Where in heaven’s name does one think Elizabeth Ndlovu (91) will go?

Last week I received an email from Moven Mavhiki, a horticultural farmer in Chiredzi.

The photo showed his prosperous eight-foot tomato plants. He was given 48 hours to leave his livelihood.

The image of Mai Bhila in Chiredzi, who offered to be overrun by a Zanu PF truck as a sacrifice has gone viral. Government officers were on their way to destroy her house in which she had put in her life savings.

The solution is to protect the settlers while punishing the land barons who may have acted extra legally.

The proliferation of illegal settlements is an internal Zanu PF matter. By allowing the matter to spread outside Zanu PF structures, the president attracts western vultures as I will explain below.

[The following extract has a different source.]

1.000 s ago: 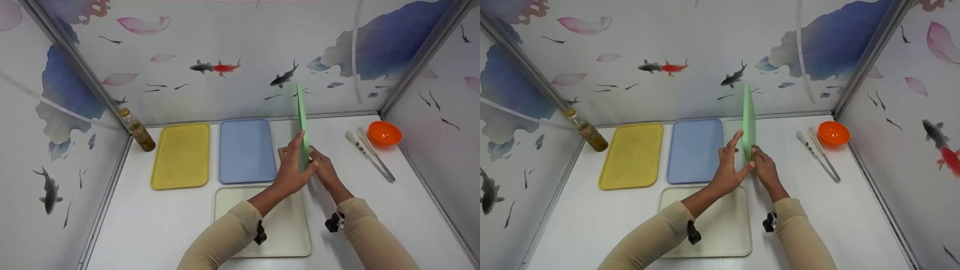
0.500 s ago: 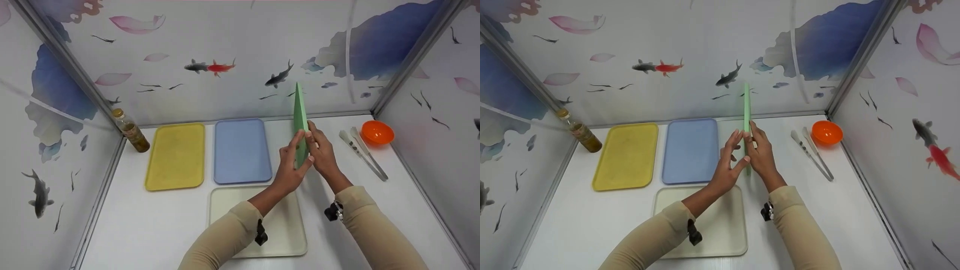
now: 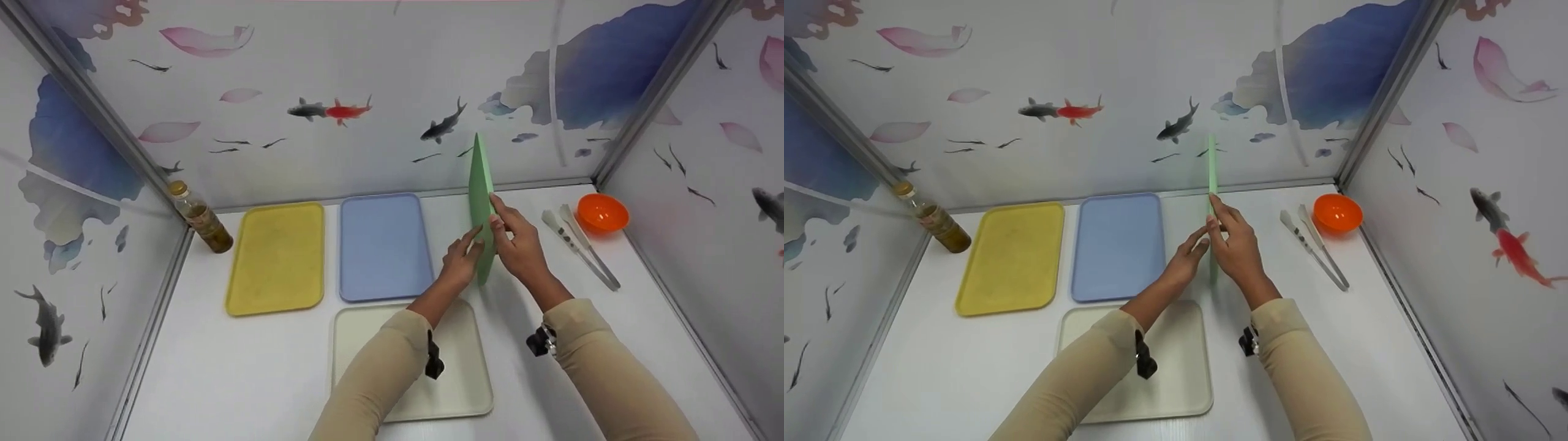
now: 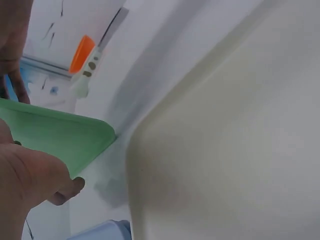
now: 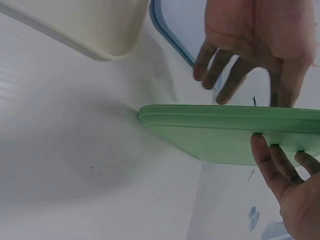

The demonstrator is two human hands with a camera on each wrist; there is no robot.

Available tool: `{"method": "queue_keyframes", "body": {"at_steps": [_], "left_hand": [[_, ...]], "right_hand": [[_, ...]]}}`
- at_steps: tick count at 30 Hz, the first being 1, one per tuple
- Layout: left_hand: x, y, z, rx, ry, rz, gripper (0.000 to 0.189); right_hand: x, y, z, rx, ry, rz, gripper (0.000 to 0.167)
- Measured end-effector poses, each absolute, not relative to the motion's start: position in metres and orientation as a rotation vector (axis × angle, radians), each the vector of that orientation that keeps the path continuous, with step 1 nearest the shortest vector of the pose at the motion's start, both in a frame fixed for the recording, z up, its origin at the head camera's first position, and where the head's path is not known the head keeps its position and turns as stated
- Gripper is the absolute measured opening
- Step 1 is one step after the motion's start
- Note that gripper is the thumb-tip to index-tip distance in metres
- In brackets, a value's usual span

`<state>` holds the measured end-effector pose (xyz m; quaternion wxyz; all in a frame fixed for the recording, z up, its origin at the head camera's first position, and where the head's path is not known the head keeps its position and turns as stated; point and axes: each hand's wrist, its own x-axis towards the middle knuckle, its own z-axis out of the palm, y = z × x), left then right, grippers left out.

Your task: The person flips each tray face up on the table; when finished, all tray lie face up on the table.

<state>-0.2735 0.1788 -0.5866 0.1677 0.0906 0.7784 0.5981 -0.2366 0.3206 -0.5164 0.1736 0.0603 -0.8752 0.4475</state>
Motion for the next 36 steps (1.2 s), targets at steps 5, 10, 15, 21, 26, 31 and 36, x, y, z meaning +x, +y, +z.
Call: {"method": "queue_keyframes", "body": {"at_steps": [5,10,15,21,26,31,36], "left_hand": [[-0.291,0.190,-0.617,0.201,2.205,1.572,0.055],[-0.280,0.179,-0.595,0.302,2.138,1.668,0.059],[-0.270,0.168,-0.577,0.352,2.061,1.788,0.060],[-0.271,0.160,-0.573,0.297,2.074,1.796,0.057],[-0.272,0.153,-0.574,0.308,2.112,1.806,0.057],[-0.270,0.149,-0.574,0.354,2.153,1.832,0.058],[-0.266,0.147,-0.572,0.394,2.236,1.786,0.054]], "right_hand": [[-0.238,0.314,-0.513,0.186,-2.473,1.278,0.049],[-0.235,0.316,-0.507,0.126,-2.405,1.380,0.048],[-0.231,0.320,-0.502,0.119,-2.377,1.464,0.049],[-0.226,0.325,-0.496,0.070,-2.360,1.560,0.051],[-0.223,0.330,-0.495,0.043,-2.362,1.611,0.052],[-0.224,0.337,-0.495,0.053,-2.346,1.636,0.051],[-0.226,0.345,-0.495,0.082,-2.339,1.548,0.055]]}}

The displacement of settlers increases poverty. Poverty increases discontent. Zanu PF cannot override all discontent on the strength of the army and the police.

Damage to Zanu PF image lays a foundation for foreign interference. Such events attract USAID, the British MIV (a spook organisation) and lays the background for foreign intervention.

The divisions inside the CCC party, while giving breathing space to Zanu PF,  lay a foundation for secret marriages with foreign powers. I will not be surprised if some of the opposition fractures are financed by foreign powers.

When former president Barak Obama was getting ready to overthrow Libya’s Muammar Kaddafi, western intelligence operatives attached themselves to opposition parties, claiming that Kaddafi was murdering his own people.

We now know, in hindsight, that Libyan factions were financed by western powers because of their opposition to African unity.

I want to warn my brothers in Zanu PF that they are sleeping on a burning carpet.

*Ken Mufuka is a Zimbabwean patriot. He writes from the US.